• SUPPLIED INFORMATION
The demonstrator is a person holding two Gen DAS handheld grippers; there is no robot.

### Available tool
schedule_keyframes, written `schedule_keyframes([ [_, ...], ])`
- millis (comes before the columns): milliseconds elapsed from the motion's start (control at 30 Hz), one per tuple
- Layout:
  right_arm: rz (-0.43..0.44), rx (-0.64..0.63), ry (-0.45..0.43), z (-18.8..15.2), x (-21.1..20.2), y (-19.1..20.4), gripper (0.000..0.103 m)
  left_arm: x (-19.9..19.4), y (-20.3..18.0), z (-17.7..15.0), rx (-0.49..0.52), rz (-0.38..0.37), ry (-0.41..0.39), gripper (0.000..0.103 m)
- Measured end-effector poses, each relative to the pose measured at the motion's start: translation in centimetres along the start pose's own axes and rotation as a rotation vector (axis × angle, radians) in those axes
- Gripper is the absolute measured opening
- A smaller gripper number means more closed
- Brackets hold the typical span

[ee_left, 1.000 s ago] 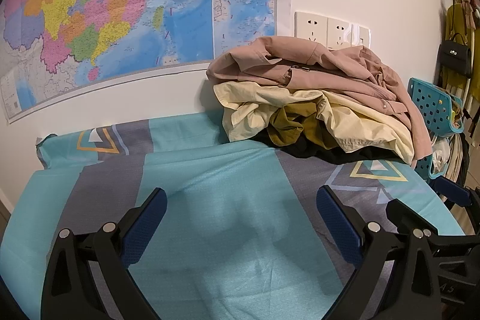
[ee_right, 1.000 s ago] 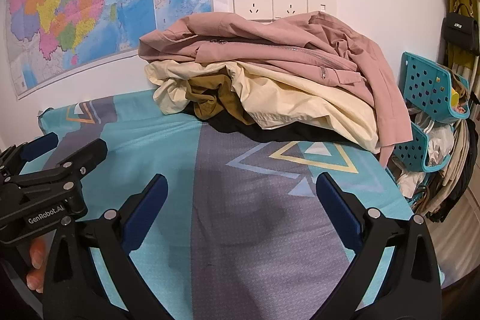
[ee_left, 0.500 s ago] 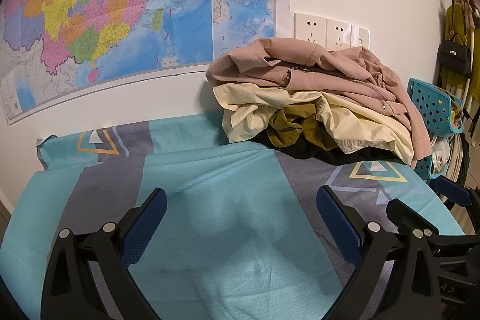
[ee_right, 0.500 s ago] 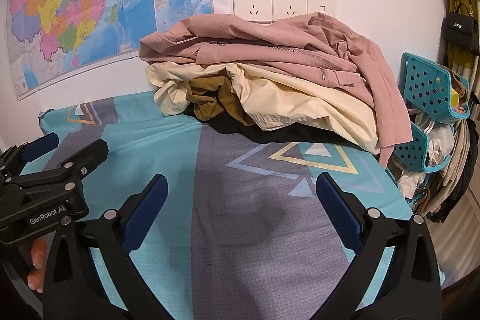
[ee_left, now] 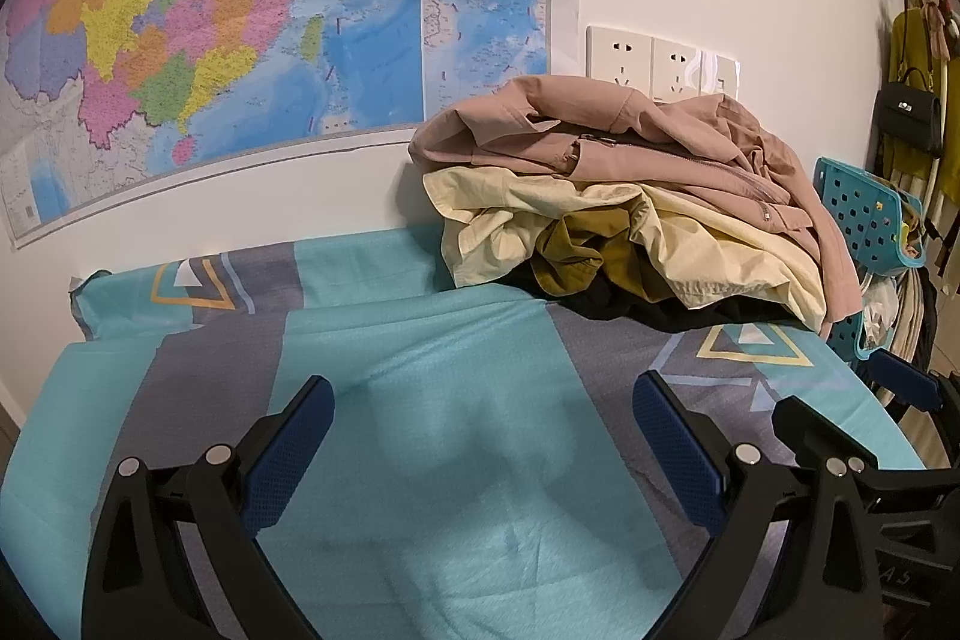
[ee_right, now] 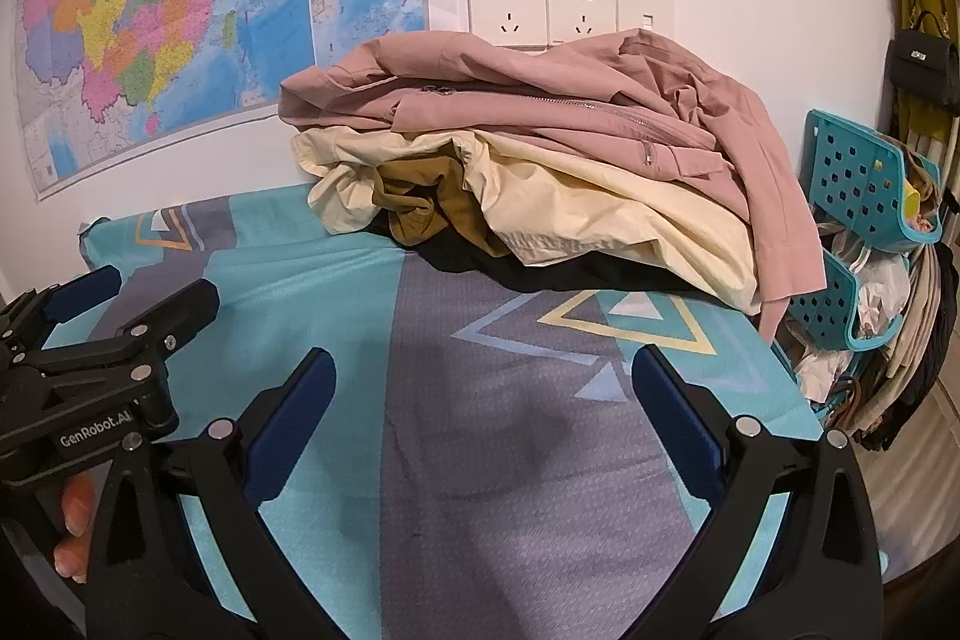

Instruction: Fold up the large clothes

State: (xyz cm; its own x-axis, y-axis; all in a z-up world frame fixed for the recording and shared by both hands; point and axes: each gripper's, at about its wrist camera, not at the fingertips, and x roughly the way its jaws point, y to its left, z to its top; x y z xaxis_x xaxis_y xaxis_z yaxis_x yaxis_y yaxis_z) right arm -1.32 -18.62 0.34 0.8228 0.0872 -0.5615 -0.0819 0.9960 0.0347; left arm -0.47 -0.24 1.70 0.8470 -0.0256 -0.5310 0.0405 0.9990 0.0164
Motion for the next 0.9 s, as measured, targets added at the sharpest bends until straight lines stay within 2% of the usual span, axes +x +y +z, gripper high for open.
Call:
schedule_keyframes([
  [267,0.011,-0.018,-0.016,0.7,0.3,-0.2,0.097,0.5,-0.2,0.2,0.002,-0.010,0.000,0.096],
  [533,0.051,-0.039,-0.046,2.2,0.8,-1.2,0.097,1.7,0.4,1.8,-0.047,-0.080,-0.005,0.096],
  [900,0.067,-0.077,-0.083,4.4,1.4,-1.6,0.097,3.2,-0.7,3.2,-0.015,-0.071,-0.008,0.096],
])
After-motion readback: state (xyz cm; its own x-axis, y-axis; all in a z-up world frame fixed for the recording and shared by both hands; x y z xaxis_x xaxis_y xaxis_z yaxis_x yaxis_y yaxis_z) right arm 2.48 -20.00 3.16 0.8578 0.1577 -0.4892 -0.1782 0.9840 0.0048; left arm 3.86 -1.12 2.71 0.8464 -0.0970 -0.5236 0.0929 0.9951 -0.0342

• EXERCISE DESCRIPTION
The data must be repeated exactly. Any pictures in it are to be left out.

• RESULT OF THIS EXERCISE
The demonstrator is a person holding two Gen DAS handheld grippers; there is no robot.

### Available tool
schedule_keyframes, written `schedule_keyframes([ [_, ...], ])`
- millis (comes before the columns): milliseconds elapsed from the motion's start (control at 30 Hz), one per tuple
- Layout:
  right_arm: rz (-0.43..0.44), rx (-0.64..0.63), ry (-0.45..0.43), z (-18.8..15.2), x (-21.1..20.2), y (-19.1..20.4), gripper (0.000..0.103 m)
  left_arm: x (-19.9..19.4), y (-20.3..18.0), z (-17.7..15.0), rx (-0.49..0.52), rz (-0.38..0.37), ry (-0.41..0.39), gripper (0.000..0.103 m)
- Measured end-effector poses, each relative to the pose measured at the motion's start: translation in centimetres along the start pose's own axes and rotation as a rotation vector (axis × angle, radians) in those axes
- Gripper is the absolute measured opening
- A smaller gripper number means more closed
- Brackets hold the typical span

[ee_left, 1.000 s ago] 
[ee_right, 1.000 s ago] 
[ee_left, 0.500 s ago] 
[ee_right, 0.500 s ago] 
[ee_left, now] 
[ee_right, now] 

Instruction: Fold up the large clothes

State: (xyz cm; its own x-axis, y-axis; all in a z-up world frame fixed for the recording and shared by both hands; point and axes: each gripper's, at about its wrist camera, not at the fingertips, and x roughly the way its jaws point, y to its left, z to its top; x y z xaxis_x xaxis_y xaxis_z yaxis_x yaxis_y yaxis_z) right arm -1.32 -18.62 0.34 0.8228 0.0872 -0.5615 -0.0819 0.9960 0.0347; left arm -0.47 -0.24 1.70 0.8470 -0.0256 -0.5310 0.0405 0.9990 0.0164
Motion for the next 0.9 s, as measured, targets added at the sharpest bends until straight lines stay within 2% of the usual span, axes +x +y +z, gripper high for open.
Call:
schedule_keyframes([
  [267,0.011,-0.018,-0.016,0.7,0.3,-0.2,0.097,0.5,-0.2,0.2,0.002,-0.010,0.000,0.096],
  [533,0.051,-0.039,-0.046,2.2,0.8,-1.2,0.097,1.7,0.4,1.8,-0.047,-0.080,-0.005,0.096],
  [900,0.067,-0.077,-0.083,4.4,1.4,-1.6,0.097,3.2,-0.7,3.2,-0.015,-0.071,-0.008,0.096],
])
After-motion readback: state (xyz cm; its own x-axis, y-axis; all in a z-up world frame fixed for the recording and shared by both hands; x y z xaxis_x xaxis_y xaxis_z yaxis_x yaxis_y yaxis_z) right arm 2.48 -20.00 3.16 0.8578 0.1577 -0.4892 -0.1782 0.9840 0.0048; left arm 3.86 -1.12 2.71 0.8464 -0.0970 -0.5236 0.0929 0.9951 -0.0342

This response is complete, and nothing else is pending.